しかしそうした敢闘精神が、結果に繋がるかどうかはまた別の問題である。布陣変更から10分程は、相手のゴールに迫ることができた。中盤でゲッツェがボールを奪ってカウンターを仕掛け、高い位置でヴァイグルがクリアボールを拾って攻撃に転じるなど、中盤が厚みを増した。
だが70分が過ぎる頃には、マドリーもドルトムントの前がかりな姿勢に慣れてしまった。3バックの両脇のスペースを使われ、アタッキングサードへの侵入を許すようになる。それでもボス監督は、あくまで攻撃的だった。
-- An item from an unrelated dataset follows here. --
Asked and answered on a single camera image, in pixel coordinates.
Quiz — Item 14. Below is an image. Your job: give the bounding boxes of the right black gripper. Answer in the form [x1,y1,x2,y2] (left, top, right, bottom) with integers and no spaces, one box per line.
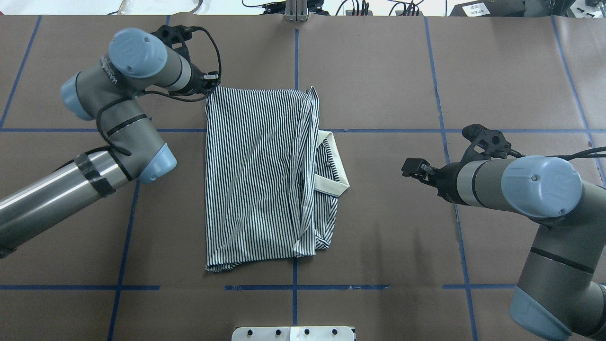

76分、ゲッツェに代えてクリスティアン・プリシッチを投入。アメリカ代表FWはヤルモレンコのいた右サイドに入り、ウクライナ代表FWはセカンドトップの位置へ。ところが2度目の布陣変更も束の間、中央で縦パスを簡単に通され、C・ロナウドに決定的な3点目を決められてしまう。
普段のブンデスリーガではそこまで目立たない組織的守備の粗さが、CLの舞台では浮き彫りになる。グループステージ第1戦のトッテナム戦で浮かび上がった課題は、まだ解決されていないようだ。
1-3でマドリー戦を落とし、グループHで2連敗となったドルトムント。残りは4試合。決勝トーナメント進出のためには、強豪ひしめく欧州の舞台における攻守のバランスを再考する必要がありそうだ。